プレワークアウトとしてどちらを選ぶべきか? 論文は、体内での「化学反応」の違いを指摘しています。
- アドレナリンの分泌量: 無水カフェインのカプセルは、コーヒーと比較してエピネフリン(アドレナリン)の分泌を約50%高く誘発します(Graham et al., 1998)。
- コーヒーのマイルドさ: コーヒーに含まれる他の成分が、カフェインの鋭い作用を「モジュレート(調節)」し、エピネフリン(アドレナリン)の過剰な放出を抑える可能性が示唆されています。

これは『単剤(サプリ)』か『天然の複合剤(コーヒー)』かの違い。
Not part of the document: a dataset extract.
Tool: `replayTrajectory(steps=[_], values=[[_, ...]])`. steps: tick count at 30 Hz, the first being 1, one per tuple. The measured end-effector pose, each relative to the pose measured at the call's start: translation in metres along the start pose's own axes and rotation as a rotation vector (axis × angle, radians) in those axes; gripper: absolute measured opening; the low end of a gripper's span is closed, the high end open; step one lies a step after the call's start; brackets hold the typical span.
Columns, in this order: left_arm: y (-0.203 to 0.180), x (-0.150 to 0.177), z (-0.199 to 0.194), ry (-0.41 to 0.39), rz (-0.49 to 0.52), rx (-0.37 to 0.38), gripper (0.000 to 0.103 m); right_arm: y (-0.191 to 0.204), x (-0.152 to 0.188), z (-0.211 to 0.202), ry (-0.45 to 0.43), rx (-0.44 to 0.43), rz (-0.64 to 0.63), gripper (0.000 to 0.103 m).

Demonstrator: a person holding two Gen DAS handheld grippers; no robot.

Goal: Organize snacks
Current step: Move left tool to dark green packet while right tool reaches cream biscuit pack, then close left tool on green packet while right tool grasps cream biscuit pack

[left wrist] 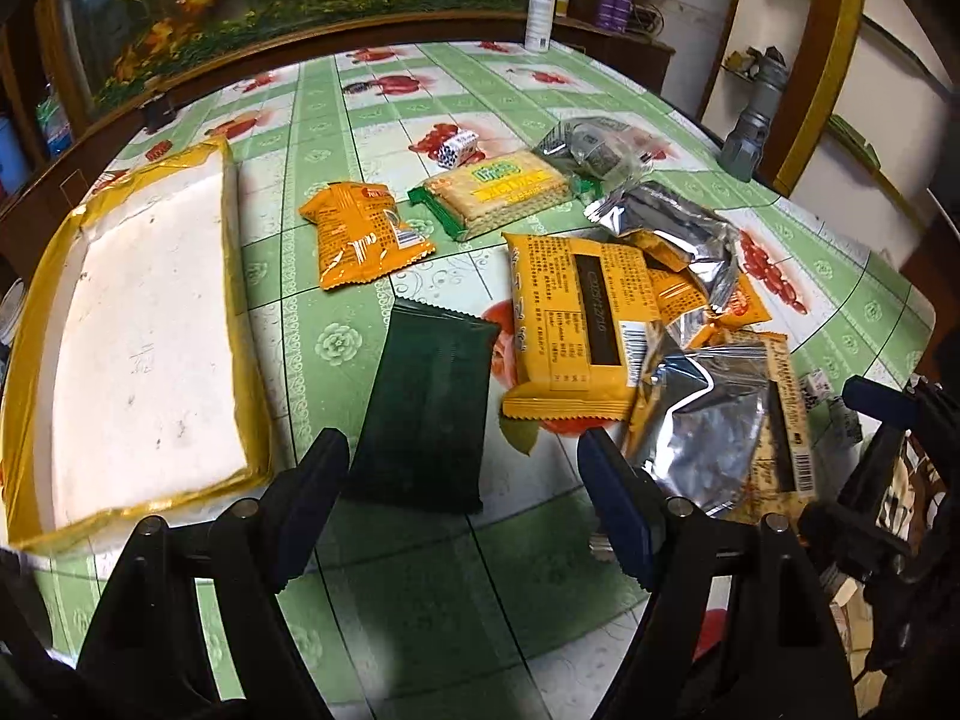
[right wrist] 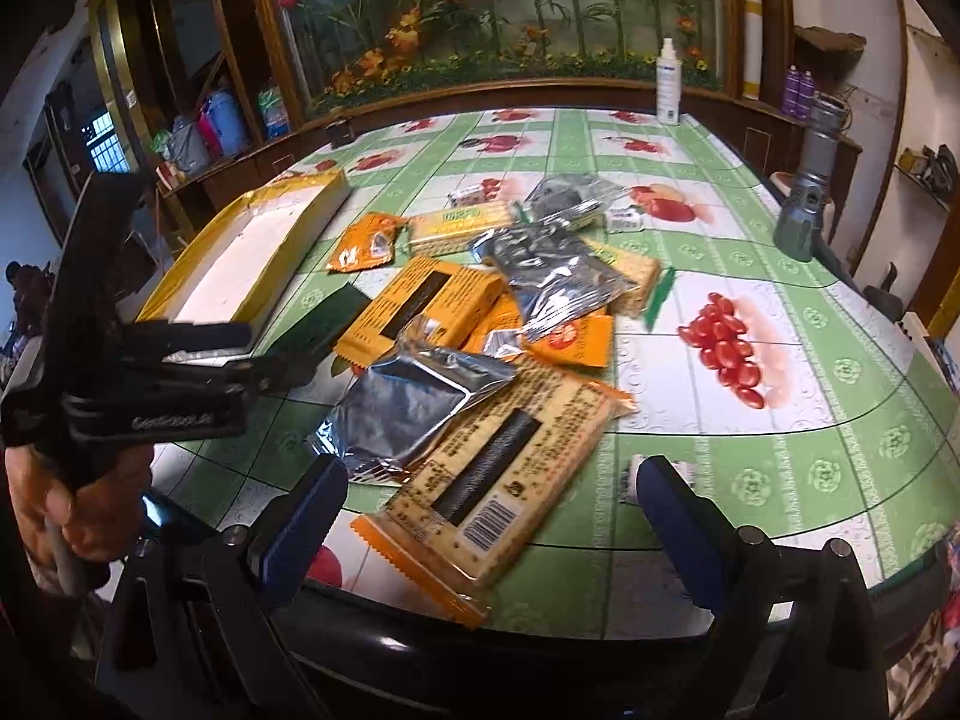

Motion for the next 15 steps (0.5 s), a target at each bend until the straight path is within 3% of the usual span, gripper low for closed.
replayTrajectory(steps=[9, 15], values=[[0.017, -0.011, 0.02, 0.037, -0.004, -0.005, 0.078, -0.011, -0.002, 0.031, 0.077, 0.028, 0.049, 0.098], [0.022, -0.015, 0.03, 0.021, 0.037, -0.027, 0.079, 0.002, -0.009, 0.037, 0.093, 0.054, -0.034, 0.096]])
Point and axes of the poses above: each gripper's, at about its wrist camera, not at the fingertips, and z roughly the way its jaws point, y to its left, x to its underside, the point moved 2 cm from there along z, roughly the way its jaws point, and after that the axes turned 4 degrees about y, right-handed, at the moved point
とにかくアドレナリンを出してぶち上げたい脚トレの日はサプリ、集中力を保ちつつ体への負担を抑えたい日はコーヒー、という使い分けが良さそうです🙌
結論:数字と科学で自分をハックする
コーヒーは、私たちが思う以上に「精密な飲料」です。自分の遺伝子型やその日のメニューに合わせて、この天然の化学物質を使いこなしてみてください。
- 攻め(アドレナリン重視): 深煎りコーヒー または サプリ
- 質とケア(抗酸化・メンタルケア重視): 浅煎りコーヒー
- リカバリー(副作用回避): デカフェコーヒー + クレアチン
トレーニングノートに刻まれる「数字」こそが、あなたにとっての正解を教えてくれる唯一の証拠です。さあ、今日も賢く、強く。最高のステージを作りましょう!